WORK INSTRUCTIONS.
Starting at the first line of the material below and stopping after the line that includes "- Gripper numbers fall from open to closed", write the lines out again exactly. Drop any pictures.

DATA EXTRACT.
::::::::

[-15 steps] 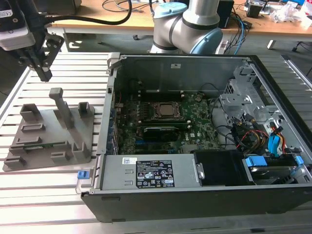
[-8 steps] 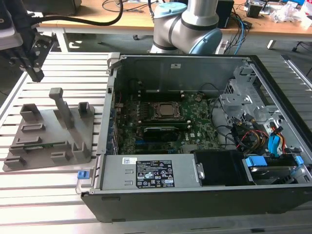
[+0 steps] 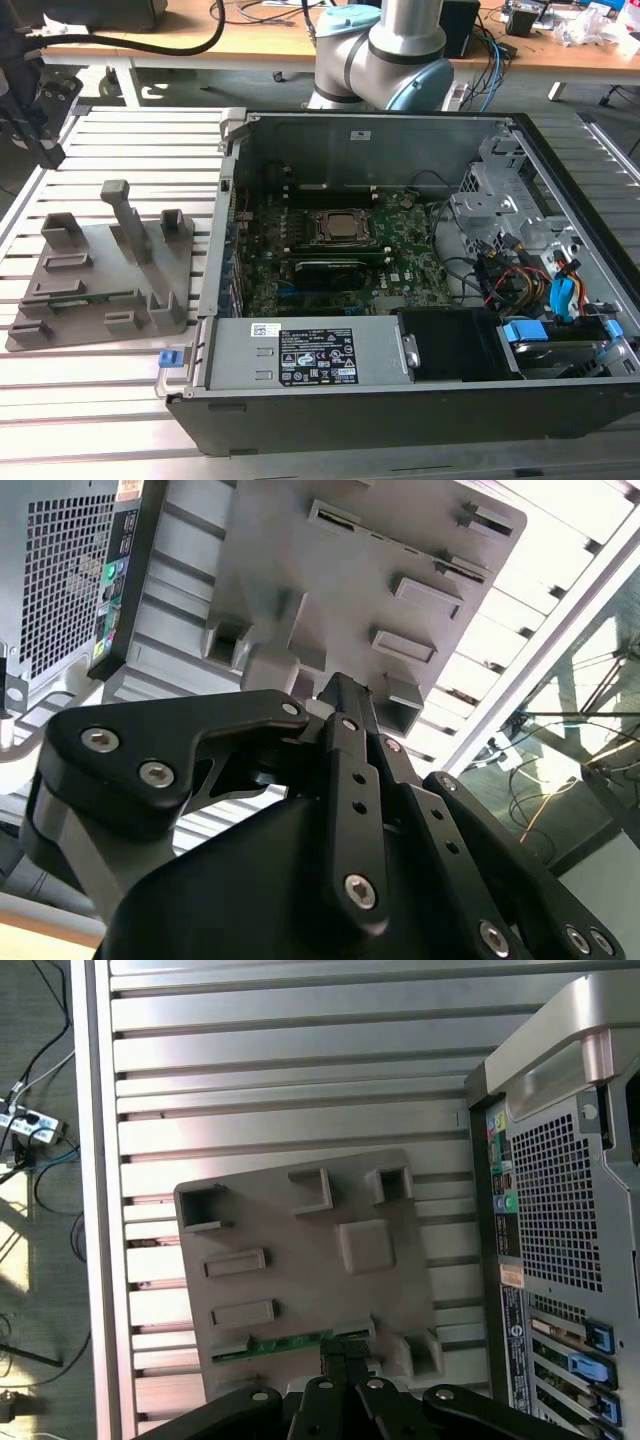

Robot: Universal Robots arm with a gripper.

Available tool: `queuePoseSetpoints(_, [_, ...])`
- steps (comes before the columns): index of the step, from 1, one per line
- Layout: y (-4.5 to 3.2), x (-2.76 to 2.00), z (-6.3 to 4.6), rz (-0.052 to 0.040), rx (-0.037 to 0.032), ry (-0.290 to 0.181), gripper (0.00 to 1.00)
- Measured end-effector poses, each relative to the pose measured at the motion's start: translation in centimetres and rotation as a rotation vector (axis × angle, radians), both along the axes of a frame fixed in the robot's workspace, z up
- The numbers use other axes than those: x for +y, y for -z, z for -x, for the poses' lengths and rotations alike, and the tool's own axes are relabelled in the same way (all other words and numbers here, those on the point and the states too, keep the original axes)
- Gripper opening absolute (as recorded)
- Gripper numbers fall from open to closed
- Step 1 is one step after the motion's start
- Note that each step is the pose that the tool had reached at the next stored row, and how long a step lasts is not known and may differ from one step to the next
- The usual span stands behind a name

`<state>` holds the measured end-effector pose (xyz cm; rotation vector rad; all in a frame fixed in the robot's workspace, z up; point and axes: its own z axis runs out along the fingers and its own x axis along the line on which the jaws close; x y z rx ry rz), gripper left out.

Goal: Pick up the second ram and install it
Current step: 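Reach for the second ram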

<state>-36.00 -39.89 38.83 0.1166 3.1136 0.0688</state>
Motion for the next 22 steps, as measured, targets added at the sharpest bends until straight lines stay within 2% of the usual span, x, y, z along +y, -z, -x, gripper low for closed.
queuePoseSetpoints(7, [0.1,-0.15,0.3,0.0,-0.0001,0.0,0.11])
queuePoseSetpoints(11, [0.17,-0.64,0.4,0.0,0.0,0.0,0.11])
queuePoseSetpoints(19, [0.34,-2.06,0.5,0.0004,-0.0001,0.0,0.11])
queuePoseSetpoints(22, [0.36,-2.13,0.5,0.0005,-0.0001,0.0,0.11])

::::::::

RESULT OF THIS EXERCISE.
[-15 steps] 
[-8 steps] 
[+0 steps] 

Robot: Universal Robots arm with a gripper.

Available tool: `queuePoseSetpoints(_, [_, ...])`
- steps (comes before the columns): index of the step, from 1, one per line
- Layout: y (-4.5 to 3.2), x (-2.76 to 2.00), z (-6.3 to 4.6), rz (-0.052 to 0.040), rx (-0.037 to 0.032), ry (-0.290 to 0.181), gripper (0.00 to 1.00)
- Measured end-effector poses, each relative to the pose measured at the motion's start: translation in centimetres and rotation as a rotation vector (axis × angle, radians), both along the axes of a frame fixed in the robot's workspace, z up
- The numbers use other axes than those: x for +y, y for -z, z for -x, for the poses' lengths and rotations alike, and the tool's own axes are relabelled in the same way (all other words and numbers here, those on the point and the states too, keep the original axes)
- Gripper opening absolute (as recorded)
- Gripper numbers fall from open to closed

With this, the answer is finished.